**Problem to solve**. Leave the pictures behind and reproduce every line of the listing exactly.

(Dataset excerpt)

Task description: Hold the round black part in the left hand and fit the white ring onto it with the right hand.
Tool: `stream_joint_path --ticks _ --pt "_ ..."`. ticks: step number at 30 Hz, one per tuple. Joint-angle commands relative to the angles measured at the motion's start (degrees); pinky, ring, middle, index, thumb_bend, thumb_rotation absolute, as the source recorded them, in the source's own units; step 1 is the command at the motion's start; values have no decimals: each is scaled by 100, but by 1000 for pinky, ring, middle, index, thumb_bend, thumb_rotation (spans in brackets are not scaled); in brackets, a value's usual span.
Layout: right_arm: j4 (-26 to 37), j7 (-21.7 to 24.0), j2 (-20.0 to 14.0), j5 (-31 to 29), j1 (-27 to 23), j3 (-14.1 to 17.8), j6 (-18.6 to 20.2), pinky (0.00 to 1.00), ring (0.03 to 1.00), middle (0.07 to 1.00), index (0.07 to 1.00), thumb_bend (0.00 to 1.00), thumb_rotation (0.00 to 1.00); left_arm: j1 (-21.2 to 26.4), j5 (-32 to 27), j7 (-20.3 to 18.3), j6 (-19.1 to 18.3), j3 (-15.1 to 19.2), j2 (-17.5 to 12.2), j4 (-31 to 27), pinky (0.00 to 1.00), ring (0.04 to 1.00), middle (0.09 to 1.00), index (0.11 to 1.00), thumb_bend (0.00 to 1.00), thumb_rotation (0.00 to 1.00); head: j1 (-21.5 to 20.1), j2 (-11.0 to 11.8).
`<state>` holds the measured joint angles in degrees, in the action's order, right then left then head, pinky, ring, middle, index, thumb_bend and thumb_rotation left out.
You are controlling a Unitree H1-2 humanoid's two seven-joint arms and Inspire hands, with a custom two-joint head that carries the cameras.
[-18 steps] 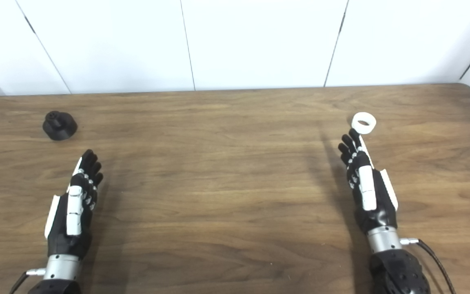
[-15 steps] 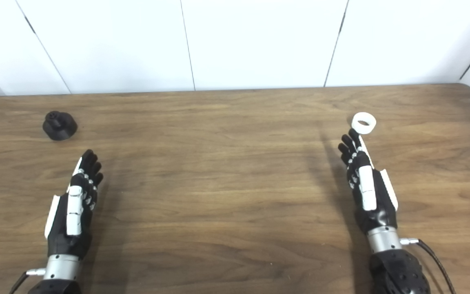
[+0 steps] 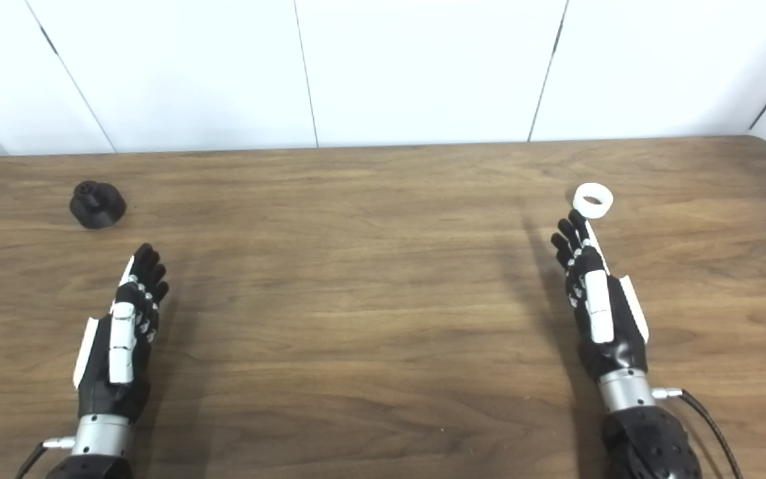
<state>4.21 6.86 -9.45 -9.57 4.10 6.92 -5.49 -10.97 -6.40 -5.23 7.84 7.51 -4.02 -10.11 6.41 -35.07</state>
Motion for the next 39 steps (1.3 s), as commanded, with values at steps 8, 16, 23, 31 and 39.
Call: stream_joint_path --ticks 8,16,23,31,39 --pt "-695 189 -125 -147 193 31 -467 1000 952 972 982 560 1000 -62 159 79 430 -144 145 393 1000 1000 1000 995 381 1000 671 305" --pt "-1199 368 -208 -320 78 78 -778 1000 970 980 989 555 1000 -42 286 142 570 -255 234 606 1000 1000 1000 996 384 999 1094 655" --pt "-1394 481 -221 -454 -3 129 -780 1000 989 991 1000 491 1000 40 426 180 839 -310 251 951 1000 1000 1000 995 420 973 1347 878" --pt "-1457 531 -218 -409 -39 143 -848 1000 1000 1000 1000 480 1000 55 519 244 806 -325 286 1011 1000 1000 1000 995 453 935 1369 895" --pt "-1464 498 -218 -405 -30 174 -821 1000 987 993 1000 465 1000 13 853 534 320 -269 347 581 1000 1000 1000 984 556 615 1189 827"
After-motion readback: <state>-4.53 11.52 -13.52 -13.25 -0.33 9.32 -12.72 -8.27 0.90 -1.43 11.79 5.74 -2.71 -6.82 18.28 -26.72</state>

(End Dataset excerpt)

**Answer to the problem**.
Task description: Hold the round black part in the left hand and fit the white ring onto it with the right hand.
Tool: `stream_joint_path --ticks _ --pt "_ ..."`. ticks: step number at 30 Hz, one per tuple. Joint-angle commands relative to the angles measured at the motion's start (degrees); pinky, ring, middle, index, thumb_bend, thumb_rotation absolute, as the source recorded them, in the source's own units; step 1 is the command at the motion's start; values have no decimals: each is scaled by 100, but by 1000 for pinky, ring, middle, index, thumb_bend, thumb_rotation (spans in brackets are not scaled); in brackets, a value's usual span.
Layout: right_arm: j4 (-26 to 37), j7 (-21.7 to 24.0), j2 (-20.0 to 14.0), j5 (-31 to 29), j1 (-27 to 23), j3 (-14.1 to 17.8), j6 (-18.6 to 20.2), pinky (0.00 to 1.00), ring (0.03 to 1.00), middle (0.07 to 1.00), index (0.07 to 1.00), thumb_bend (0.00 to 1.00), thumb_rotation (0.00 to 1.00); left_arm: j1 (-21.2 to 26.4), j5 (-32 to 27), j7 (-20.3 to 18.3), j6 (-19.1 to 18.3), j3 (-15.1 to 19.2), j2 (-17.5 to 12.2), j4 (-31 to 27), pinky (0.00 to 1.00), ring (0.04 to 1.00), middle (0.09 to 1.00), index (0.11 to 1.00), thumb_bend (0.00 to 1.00), thumb_rotation (0.00 to 1.00); head: j1 (-21.5 to 20.1), j2 (-11.0 to 11.8).
`<state>` holds the measured joint angles in degrees, in the action's order, right then left then head, pinky, ring, middle, index, thumb_bend and thumb_rotation left out.
You are controlling a Unitree H1-2 humanoid's two seven-joint arms and Inspire hands, with a custom two-joint head that carries the cameras.
[-18 steps] 
[-15 steps] 
[+0 steps] 
<state>4.21 6.86 -9.45 -9.57 4.10 6.92 -5.49 -10.97 -6.40 -5.23 7.84 7.51 -4.02 -10.11 6.41 -35.07</state>
Motion for the next 39 steps (1.3 s), as commanded, with values at steps 8, 16, 23, 31 and 39.
Call: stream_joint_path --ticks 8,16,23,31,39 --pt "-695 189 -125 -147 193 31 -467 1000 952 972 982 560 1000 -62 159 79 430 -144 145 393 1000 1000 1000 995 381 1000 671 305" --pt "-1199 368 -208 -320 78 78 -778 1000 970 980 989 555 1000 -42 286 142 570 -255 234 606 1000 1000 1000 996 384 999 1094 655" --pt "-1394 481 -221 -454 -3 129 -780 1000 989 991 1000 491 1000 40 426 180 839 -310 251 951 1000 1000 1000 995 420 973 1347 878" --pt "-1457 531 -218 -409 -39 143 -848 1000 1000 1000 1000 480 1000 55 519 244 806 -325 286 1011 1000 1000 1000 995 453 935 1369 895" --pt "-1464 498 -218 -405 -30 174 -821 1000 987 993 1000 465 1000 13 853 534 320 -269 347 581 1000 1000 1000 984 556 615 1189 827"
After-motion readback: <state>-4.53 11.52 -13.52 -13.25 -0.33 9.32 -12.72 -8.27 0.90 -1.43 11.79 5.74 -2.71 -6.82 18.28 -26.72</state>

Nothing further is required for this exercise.